DESCRIPTION OF THE TASK: Somewhere below is a line with "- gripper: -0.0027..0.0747" and, later, a line with "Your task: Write"; repeat those two lines and all the lines between them, exactly as they are.

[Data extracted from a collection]
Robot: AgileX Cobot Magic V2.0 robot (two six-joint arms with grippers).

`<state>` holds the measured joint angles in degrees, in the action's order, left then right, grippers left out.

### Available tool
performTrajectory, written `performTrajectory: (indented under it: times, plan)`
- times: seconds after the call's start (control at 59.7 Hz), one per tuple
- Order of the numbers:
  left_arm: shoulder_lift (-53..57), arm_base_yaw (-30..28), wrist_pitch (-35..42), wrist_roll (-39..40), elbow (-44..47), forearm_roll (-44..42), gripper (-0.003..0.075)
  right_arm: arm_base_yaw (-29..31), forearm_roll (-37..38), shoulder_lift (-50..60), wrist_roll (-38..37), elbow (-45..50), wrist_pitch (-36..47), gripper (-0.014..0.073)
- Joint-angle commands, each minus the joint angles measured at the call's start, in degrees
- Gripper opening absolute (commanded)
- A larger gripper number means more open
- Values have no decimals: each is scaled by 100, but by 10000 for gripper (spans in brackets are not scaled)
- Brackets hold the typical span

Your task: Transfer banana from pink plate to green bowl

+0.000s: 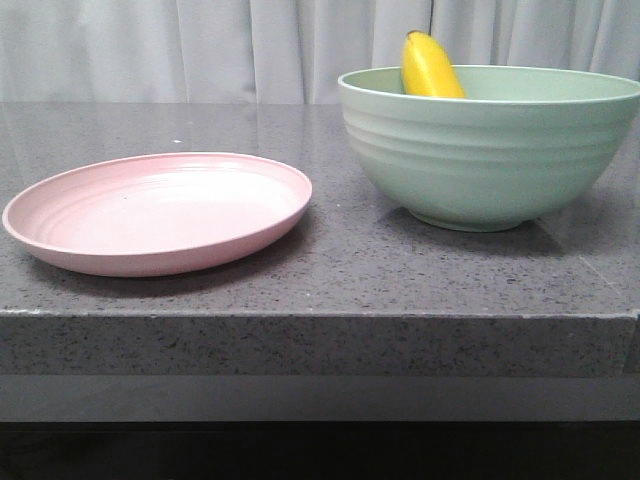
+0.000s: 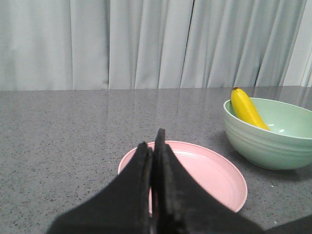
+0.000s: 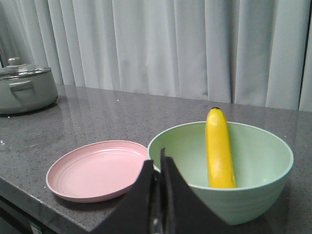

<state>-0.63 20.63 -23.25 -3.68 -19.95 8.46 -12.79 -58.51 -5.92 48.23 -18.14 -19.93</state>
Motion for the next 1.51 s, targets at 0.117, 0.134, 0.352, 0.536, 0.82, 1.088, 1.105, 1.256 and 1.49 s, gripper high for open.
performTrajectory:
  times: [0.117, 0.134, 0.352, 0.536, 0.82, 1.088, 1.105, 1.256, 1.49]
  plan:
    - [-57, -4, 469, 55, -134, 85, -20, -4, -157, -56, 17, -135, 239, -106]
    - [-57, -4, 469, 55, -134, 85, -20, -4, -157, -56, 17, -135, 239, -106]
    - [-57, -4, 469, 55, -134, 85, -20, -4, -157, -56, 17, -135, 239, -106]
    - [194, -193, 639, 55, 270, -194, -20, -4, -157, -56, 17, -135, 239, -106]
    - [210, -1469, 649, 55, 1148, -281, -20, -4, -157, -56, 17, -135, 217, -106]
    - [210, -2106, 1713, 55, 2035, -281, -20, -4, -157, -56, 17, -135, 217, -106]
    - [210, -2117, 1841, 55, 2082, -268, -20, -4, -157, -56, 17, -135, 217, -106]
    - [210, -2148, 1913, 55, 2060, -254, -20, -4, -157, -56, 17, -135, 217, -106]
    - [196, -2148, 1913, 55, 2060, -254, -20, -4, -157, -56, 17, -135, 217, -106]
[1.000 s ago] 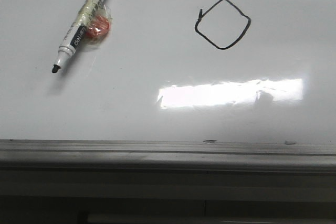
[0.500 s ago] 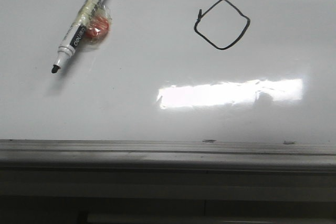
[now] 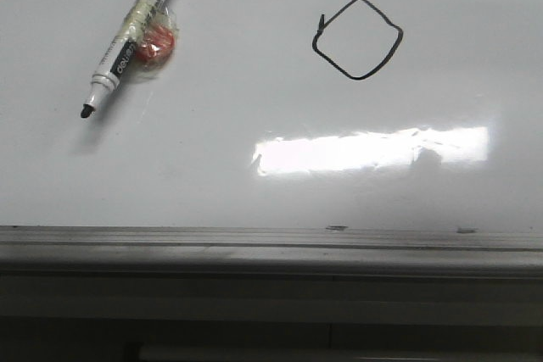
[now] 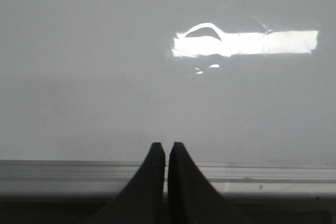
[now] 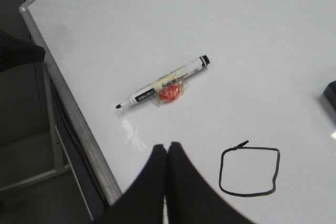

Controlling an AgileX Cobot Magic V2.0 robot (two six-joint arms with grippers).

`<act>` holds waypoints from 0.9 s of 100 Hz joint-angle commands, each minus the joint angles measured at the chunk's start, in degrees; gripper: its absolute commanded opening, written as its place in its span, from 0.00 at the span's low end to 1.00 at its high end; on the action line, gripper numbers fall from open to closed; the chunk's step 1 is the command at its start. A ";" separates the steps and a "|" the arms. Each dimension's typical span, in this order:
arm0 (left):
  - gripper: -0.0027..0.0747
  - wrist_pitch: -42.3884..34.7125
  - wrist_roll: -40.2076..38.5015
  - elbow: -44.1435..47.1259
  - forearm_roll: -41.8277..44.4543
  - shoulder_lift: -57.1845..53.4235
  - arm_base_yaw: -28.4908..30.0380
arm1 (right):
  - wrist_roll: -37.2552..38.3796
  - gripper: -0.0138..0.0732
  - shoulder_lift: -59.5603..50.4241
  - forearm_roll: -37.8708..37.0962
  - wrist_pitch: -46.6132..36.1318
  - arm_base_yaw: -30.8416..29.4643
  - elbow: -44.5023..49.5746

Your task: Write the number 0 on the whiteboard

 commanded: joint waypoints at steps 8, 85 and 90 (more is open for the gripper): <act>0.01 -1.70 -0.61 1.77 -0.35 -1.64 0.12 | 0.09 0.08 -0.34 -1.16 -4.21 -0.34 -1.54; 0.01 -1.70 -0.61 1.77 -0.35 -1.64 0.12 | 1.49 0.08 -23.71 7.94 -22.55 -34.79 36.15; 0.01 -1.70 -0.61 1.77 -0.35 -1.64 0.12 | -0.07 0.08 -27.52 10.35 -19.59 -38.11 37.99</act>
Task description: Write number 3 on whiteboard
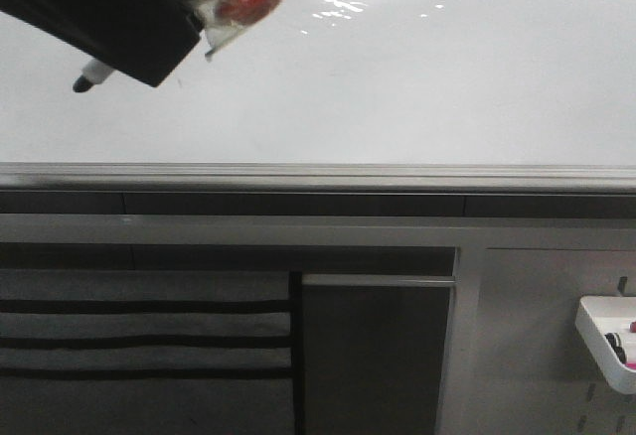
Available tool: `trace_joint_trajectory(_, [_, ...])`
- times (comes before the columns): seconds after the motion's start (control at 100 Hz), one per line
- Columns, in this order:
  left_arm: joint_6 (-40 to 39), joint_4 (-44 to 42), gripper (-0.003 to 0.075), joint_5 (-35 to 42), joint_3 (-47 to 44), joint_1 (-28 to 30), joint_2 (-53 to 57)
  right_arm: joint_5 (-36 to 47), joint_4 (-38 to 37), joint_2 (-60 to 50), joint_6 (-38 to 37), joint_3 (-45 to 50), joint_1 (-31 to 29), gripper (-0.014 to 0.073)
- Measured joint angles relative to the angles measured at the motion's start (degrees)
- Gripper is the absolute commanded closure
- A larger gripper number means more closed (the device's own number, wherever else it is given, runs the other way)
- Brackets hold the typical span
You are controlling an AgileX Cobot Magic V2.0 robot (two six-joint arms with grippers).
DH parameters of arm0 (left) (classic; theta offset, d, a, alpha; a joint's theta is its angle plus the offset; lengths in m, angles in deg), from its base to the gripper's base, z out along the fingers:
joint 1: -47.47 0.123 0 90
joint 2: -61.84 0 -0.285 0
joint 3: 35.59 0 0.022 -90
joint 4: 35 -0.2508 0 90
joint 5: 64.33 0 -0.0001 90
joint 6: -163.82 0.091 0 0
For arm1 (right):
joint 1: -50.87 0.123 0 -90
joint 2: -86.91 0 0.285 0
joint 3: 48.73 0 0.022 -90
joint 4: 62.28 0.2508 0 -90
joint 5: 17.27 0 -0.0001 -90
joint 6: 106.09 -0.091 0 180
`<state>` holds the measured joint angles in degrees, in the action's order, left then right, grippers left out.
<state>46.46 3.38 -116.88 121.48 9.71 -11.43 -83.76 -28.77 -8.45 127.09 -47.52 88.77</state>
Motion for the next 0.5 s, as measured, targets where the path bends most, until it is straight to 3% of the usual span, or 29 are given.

TASK OUTPUT:
  - gripper: -0.0027..0.0747
  - wrist_pitch: -42.3884..34.7125
  - wrist_roll: -40.2076..38.5015
  - elbow: -44.1435..47.1259
  - forearm_roll: -41.8277..44.4543
  - shoulder_lift: -57.1845..53.4235
  - arm_base_yaw: -28.4908..30.0380
arm1 (right):
  - wrist_roll: -37.2552..38.3796
  - gripper: -0.0138..0.0732
  - shoulder_lift: -59.5603..50.4241
  - forearm_roll: -37.8708..37.0962
  - wrist_pitch: -46.6132..36.1318
  - arm_base_yaw: -30.8416..29.4643
  - elbow: -44.5023..49.5746

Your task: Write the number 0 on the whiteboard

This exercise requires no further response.